Task to complete: Only those lines running from the start of the listing below through the line that holds "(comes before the" are to be written out, exactly and in full.

Recorded information:

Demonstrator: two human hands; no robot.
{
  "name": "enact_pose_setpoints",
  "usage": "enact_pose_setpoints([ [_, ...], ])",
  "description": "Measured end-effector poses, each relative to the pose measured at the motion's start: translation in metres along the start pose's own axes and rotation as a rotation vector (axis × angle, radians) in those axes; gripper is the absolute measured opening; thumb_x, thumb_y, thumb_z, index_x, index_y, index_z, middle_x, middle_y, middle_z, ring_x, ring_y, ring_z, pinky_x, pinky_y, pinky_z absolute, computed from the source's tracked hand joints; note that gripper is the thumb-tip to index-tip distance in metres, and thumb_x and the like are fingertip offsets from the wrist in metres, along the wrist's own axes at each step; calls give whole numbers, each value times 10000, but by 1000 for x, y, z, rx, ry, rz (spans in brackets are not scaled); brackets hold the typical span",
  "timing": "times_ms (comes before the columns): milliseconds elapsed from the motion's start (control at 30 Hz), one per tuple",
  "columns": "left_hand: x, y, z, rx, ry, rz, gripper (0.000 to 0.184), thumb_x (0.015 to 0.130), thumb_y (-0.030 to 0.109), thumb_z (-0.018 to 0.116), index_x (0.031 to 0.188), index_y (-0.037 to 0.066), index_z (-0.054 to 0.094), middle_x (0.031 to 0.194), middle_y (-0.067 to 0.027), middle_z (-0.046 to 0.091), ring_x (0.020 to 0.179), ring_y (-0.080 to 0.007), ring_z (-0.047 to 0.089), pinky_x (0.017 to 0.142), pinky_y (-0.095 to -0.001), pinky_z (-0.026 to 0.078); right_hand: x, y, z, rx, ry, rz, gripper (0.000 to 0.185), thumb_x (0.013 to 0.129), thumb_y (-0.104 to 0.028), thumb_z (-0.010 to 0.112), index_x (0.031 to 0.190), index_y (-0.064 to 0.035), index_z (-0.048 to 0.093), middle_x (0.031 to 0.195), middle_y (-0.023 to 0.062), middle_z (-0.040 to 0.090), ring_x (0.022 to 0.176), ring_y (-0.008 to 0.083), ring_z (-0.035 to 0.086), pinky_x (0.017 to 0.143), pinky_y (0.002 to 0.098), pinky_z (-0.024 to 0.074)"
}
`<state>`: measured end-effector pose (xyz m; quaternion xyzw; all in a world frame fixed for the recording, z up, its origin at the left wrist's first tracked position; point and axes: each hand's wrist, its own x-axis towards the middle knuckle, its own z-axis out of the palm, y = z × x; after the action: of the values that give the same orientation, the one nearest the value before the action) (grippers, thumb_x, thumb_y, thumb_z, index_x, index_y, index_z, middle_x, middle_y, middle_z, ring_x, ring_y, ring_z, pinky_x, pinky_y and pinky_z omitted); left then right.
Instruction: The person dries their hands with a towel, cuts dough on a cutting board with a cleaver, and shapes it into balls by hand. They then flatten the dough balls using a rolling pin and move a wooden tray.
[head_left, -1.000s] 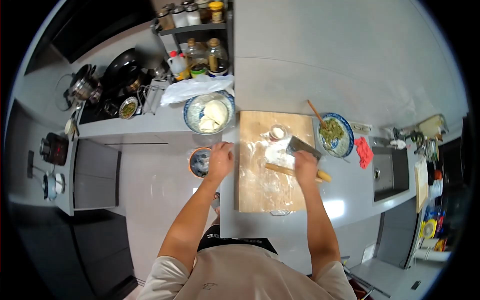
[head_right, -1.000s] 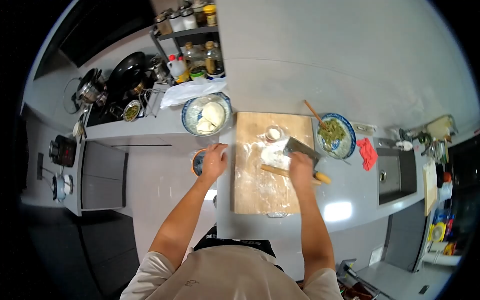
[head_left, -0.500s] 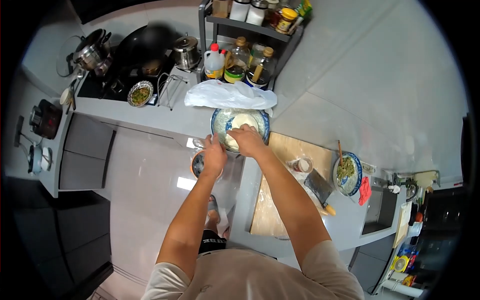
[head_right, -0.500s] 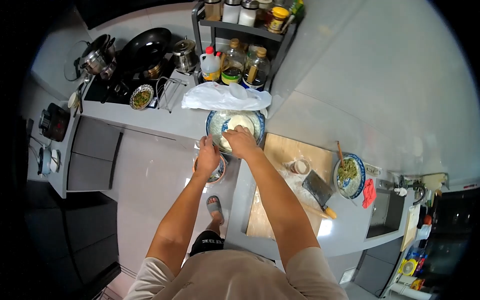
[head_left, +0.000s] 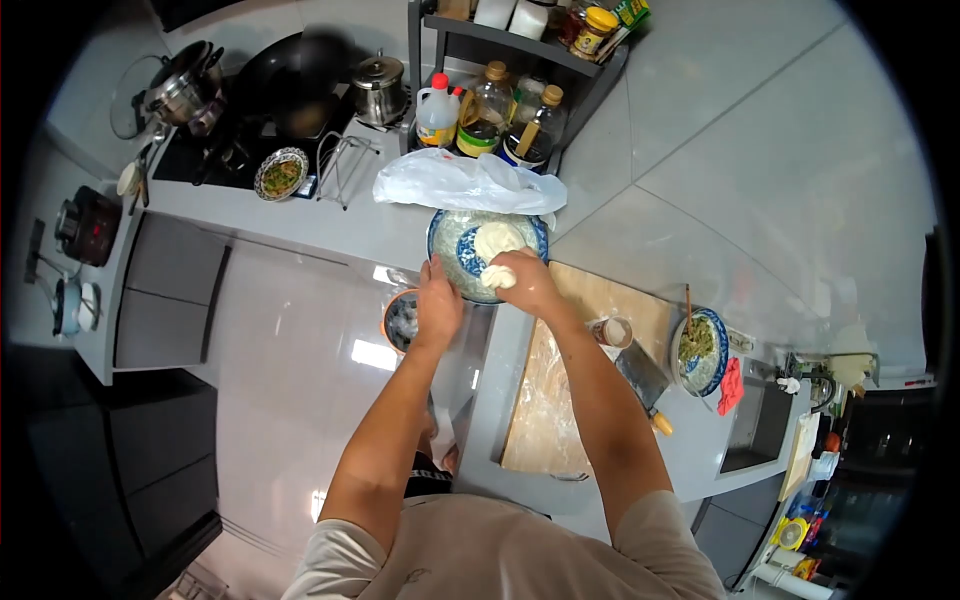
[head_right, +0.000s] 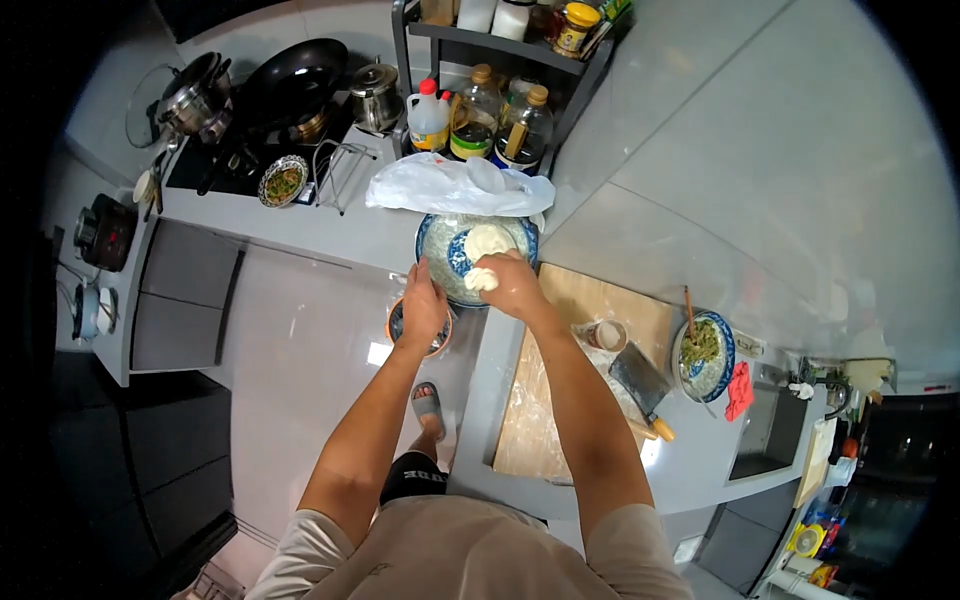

Task output:
Demonstrator: two human hands; no robot.
{
  "name": "enact_pose_setpoints",
  "usage": "enact_pose_setpoints([ [_, ...], ])",
  "description": "Measured end-effector poses, each relative to the pose measured at the motion's start: translation in metres along the start pose's own axes and rotation as a rotation vector (axis × angle, radians) in those axes; gripper is the absolute measured opening; thumb_x, thumb_y, thumb_z, index_x, index_y, index_z, middle_x, middle_y, middle_z, ring_x, ring_y, ring_z, pinky_x, pinky_y, pinky_z absolute, computed from the source's tracked hand joints; note that gripper is the thumb-tip to index-tip distance in metres, and thumb_x and the like are fingertip offsets from the wrist in metres, along the wrist's own axes at each step; calls give whole numbers, each value times 10000, but by 1000 for x, y, z, rx, ry, rz (spans in brackets are not scaled); brackets hold the typical span",
  "timing": "times_ms (comes before the columns): milliseconds elapsed from the motion's start (control at 30 Hz), one per tuple",

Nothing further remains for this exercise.